In the series of photos taken in 2000, the Aral Sea is only a part of 1960. The northern Aral Sea, sometimes called Little Aral Sea, has been completely separated from the southern Aral Sea. The South Aral Sea (the Great Aral Sea) has been divided into two parts, the east and the west, but the two parts can at least be connected by slender waters.
By 200 1, the connection between the two parts of the southern Aral Sea has also become a problem. The shallow waters in the east have shrunk rapidly in the past few years. From 2005 to 2009, the eastern waters of the South Aral Sea experienced the largest range of decline.
In 2005, in order to save the Aral Sea, Kazakhstan made a final effort to build a dam between the North and South Aral Sea. The construction of the dam is also equivalent to the death penalty for the southern Aral Sea. The water flowing from the Syr Darya River into the desert basin now only flows into the northern Aral Sea.
In 2005-2006, the water level in the northern Aral Sea rose obviously. The change of lake color is caused by the change of sediment.
From 2009 to 20 14, the water level in Aral Sea alternately experienced droughts and floods in different years. The dry climate in 20 14 years led to the first dry-up of the southern and eastern Aral Sea in modern times. 2 1 century, Kazakhstan and Uzbekistan announced a series of measures to save the fate of the Aral Sea, but their efforts did not fundamentally reverse the fate of the Aral Sea.

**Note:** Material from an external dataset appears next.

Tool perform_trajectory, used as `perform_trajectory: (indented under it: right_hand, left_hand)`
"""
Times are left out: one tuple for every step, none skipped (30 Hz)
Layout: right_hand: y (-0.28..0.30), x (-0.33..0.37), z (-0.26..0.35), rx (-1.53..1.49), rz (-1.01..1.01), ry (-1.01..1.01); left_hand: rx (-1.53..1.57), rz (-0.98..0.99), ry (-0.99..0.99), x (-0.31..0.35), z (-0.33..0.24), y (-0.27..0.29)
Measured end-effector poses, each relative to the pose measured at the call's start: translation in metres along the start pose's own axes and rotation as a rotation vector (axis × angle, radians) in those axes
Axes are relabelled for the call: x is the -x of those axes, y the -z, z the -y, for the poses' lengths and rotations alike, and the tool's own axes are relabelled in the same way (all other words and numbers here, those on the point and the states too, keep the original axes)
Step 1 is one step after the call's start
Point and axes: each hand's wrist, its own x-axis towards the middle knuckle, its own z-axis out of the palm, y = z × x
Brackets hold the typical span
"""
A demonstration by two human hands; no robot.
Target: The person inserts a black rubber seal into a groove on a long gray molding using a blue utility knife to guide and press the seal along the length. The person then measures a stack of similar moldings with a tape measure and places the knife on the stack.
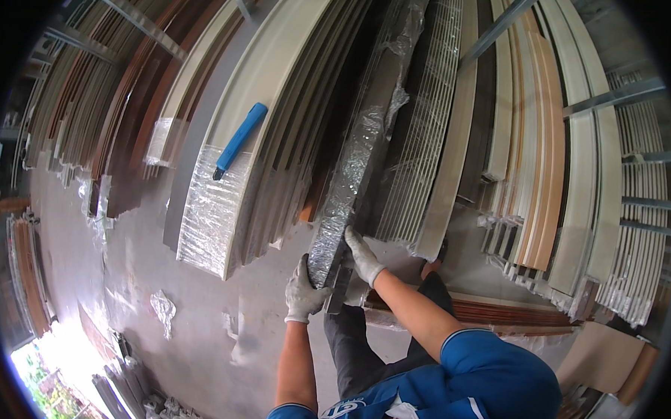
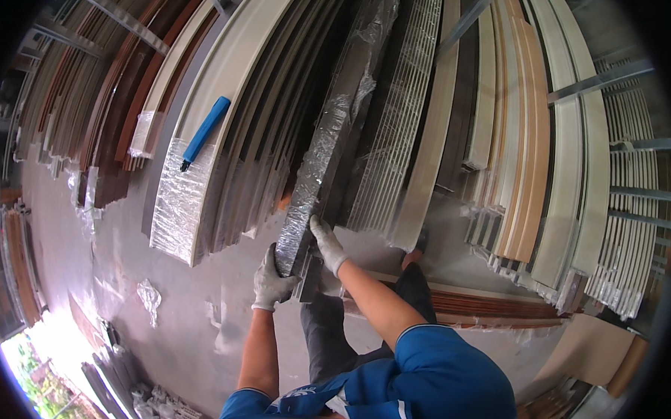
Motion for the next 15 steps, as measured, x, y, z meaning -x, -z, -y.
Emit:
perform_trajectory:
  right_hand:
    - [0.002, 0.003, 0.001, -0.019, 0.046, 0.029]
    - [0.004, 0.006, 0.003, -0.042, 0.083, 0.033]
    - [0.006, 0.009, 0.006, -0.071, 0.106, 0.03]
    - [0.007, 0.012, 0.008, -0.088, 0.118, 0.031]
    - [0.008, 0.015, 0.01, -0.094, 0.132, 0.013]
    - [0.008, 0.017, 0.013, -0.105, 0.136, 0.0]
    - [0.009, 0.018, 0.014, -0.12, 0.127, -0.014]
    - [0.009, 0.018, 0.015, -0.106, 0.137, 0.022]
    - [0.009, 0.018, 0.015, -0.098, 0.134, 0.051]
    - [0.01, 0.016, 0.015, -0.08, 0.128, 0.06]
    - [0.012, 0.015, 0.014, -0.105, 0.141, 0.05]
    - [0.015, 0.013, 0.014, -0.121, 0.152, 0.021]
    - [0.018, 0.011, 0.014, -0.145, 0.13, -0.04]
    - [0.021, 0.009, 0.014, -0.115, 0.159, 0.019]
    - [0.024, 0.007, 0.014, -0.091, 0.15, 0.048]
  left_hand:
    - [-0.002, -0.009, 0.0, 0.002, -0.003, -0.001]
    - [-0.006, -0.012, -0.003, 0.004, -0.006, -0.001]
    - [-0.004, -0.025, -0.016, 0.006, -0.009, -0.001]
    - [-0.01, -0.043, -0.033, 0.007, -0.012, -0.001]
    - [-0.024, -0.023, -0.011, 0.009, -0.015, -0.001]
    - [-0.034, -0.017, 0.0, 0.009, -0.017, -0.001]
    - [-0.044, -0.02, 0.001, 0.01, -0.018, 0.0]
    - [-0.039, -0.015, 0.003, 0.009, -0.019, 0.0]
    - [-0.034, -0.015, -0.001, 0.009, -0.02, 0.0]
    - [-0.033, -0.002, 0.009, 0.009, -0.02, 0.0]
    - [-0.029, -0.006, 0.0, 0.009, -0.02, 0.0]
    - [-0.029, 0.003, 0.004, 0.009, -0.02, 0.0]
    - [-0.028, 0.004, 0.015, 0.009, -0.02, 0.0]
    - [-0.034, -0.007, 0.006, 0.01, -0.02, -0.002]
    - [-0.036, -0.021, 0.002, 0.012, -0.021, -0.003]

The Kazakh government took action to save the North Aral Sea. The government rebuilt the Syr Darya Canal, reducing the waste of water flow. In 2003, the government built another dam, blocking the circulation of the two parts of the Aral Sea to protect the North Aral Sea.
The recovery speed of the North Aral Sea is unexpected. The depth of the North Aral Sea has risen from less than 30 meters to 38 meters, and a reasonable depth of 42 meters is just around the corner. Today, the fishery production here has resumed, many fishermen have resumed their jobs that they once interrupted, and their fish have also been exported to Ukraine. This change may even bring cumulonimbus clouds that have not been seen for many years back to this area, bringing a glimmer of hope to the recovery of local agriculture. Due to the fiscal austerity of Uzbek government, the water level in the South Aral Sea is still falling. There is a lot of salt and sand in the exposed river bed, which greatly increases the sandstorm. Unfortunately, in 2003, the southern Aral Sea was divided into two parts, the East Aral Sea and the West Aral Sea, after the water level continued to drop. The salt content in their water has reached 0/00g per liter of water/kloc-,while the salt content in general seawater is only 35g per liter of water. The salt content in the East Aral Sea and the West Aral Sea is rapidly approaching the level of 300 grams per liter of water in the Dead Sea.
The Uzbek government decided to open the floodgates on the river regularly to let some water flow into the South Aral Sea.